__WHAT THE TASK REQUIRES__. For the data below, give again exactly the lines from the one containing "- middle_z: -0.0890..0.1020" through the one containing "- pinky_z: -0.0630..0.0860", both ends included, and no others.

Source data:
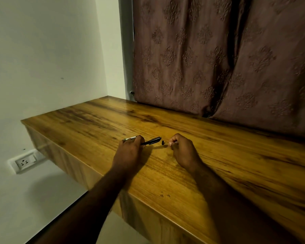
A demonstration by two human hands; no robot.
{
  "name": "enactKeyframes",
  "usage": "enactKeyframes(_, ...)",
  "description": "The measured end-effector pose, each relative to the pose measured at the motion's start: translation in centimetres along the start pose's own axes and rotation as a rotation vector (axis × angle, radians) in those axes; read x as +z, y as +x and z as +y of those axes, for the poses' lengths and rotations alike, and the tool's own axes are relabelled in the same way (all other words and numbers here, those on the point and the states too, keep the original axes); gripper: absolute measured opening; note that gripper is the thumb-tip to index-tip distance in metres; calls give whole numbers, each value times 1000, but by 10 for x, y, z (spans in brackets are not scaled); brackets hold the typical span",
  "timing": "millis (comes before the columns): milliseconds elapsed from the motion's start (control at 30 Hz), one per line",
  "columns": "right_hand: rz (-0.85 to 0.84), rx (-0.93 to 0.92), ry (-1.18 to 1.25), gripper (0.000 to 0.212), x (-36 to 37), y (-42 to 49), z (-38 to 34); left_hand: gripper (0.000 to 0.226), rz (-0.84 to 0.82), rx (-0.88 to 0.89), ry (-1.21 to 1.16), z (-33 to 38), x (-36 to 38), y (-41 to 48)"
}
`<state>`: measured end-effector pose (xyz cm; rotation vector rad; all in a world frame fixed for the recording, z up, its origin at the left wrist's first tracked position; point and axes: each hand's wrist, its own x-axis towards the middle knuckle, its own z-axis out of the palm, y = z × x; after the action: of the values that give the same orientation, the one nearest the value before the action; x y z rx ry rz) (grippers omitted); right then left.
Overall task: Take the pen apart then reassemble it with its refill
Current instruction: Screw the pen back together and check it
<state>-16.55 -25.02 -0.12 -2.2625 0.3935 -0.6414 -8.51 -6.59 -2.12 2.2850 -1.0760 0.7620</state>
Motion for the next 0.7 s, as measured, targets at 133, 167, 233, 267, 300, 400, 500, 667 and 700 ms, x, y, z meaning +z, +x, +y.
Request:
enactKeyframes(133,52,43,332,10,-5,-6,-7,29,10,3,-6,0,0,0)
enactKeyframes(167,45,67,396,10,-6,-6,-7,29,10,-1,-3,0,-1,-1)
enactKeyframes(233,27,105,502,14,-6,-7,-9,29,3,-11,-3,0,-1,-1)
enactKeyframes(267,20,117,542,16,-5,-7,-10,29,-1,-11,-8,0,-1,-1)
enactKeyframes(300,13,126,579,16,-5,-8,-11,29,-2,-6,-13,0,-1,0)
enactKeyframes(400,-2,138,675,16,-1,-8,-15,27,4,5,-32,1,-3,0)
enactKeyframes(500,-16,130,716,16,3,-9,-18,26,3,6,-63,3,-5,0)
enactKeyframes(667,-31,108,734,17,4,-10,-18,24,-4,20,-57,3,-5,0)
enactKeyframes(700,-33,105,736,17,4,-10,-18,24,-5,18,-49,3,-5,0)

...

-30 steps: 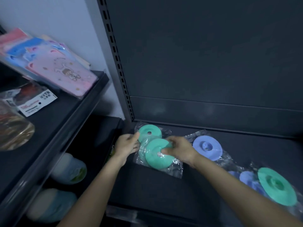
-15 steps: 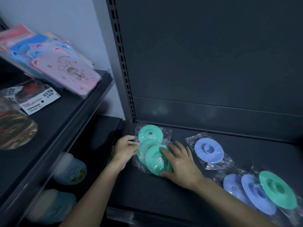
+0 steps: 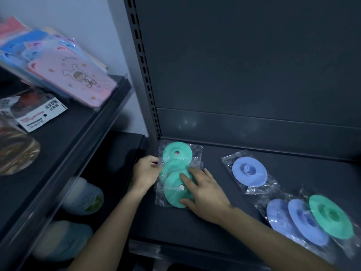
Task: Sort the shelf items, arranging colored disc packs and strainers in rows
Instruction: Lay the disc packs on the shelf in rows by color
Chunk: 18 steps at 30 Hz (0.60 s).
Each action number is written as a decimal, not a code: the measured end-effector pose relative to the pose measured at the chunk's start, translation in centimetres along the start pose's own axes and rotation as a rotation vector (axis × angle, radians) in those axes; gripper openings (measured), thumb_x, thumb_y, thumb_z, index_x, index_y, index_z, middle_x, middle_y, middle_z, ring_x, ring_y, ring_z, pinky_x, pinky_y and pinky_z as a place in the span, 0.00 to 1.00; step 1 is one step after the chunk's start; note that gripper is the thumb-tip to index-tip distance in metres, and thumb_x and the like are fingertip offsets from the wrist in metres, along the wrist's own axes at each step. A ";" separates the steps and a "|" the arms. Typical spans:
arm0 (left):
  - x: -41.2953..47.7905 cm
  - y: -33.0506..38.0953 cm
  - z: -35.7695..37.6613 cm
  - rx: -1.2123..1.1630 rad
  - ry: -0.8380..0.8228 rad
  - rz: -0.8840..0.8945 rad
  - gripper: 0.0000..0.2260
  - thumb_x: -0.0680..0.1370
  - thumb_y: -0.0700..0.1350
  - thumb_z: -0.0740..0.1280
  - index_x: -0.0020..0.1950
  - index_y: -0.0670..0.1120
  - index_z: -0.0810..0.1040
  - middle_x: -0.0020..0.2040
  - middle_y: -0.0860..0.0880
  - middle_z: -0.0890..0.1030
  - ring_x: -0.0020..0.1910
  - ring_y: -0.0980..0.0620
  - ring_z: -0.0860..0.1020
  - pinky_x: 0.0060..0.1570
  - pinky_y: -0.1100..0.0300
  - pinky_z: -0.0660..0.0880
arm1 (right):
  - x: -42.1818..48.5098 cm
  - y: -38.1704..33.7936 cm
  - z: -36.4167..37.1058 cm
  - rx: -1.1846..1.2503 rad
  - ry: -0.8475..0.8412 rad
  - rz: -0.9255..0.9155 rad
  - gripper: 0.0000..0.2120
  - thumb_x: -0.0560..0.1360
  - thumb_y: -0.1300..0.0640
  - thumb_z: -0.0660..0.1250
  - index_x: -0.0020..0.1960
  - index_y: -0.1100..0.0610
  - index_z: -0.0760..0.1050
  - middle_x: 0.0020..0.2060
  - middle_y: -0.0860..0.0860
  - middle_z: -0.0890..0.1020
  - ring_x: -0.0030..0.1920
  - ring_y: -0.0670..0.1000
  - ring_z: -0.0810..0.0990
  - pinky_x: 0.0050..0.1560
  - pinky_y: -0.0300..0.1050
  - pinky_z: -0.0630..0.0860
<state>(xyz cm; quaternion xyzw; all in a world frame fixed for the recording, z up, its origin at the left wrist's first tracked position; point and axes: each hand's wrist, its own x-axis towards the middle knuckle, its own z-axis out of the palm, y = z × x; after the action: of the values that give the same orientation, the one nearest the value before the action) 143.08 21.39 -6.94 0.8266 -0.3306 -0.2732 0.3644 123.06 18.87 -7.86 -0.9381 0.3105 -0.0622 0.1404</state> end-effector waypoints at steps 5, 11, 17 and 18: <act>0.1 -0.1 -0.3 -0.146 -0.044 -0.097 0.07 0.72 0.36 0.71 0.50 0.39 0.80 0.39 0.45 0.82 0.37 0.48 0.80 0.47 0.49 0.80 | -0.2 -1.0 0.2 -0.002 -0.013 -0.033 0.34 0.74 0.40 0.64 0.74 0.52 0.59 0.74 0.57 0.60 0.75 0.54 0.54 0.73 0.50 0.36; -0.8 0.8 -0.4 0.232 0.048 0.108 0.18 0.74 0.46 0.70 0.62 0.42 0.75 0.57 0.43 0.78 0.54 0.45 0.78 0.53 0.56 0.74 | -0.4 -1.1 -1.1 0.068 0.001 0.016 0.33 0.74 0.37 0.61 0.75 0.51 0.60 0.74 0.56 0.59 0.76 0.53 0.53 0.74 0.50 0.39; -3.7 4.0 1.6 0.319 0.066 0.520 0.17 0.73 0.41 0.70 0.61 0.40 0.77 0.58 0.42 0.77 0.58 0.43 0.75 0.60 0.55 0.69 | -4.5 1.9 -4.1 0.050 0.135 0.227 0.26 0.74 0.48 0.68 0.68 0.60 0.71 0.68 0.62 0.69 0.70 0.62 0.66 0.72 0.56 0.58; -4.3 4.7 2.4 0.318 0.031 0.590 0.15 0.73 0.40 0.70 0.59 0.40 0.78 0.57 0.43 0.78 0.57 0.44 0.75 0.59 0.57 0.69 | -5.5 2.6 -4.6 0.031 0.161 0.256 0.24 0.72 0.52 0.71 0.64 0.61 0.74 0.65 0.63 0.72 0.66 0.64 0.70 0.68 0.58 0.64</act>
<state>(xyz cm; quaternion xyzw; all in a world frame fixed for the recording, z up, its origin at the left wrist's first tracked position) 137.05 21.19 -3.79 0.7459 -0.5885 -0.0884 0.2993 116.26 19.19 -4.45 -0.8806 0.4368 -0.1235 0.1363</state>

__REPLY__.
  - middle_z: -0.0890..0.1020
  - ring_x: -0.0030..0.1920
  - ring_y: -0.0670..0.1000
  - ring_z: -0.0810..0.0990
  - pinky_x: 0.0050..0.1560
  - pinky_y: -0.0300..0.1050
  - pinky_z: -0.0630..0.0860

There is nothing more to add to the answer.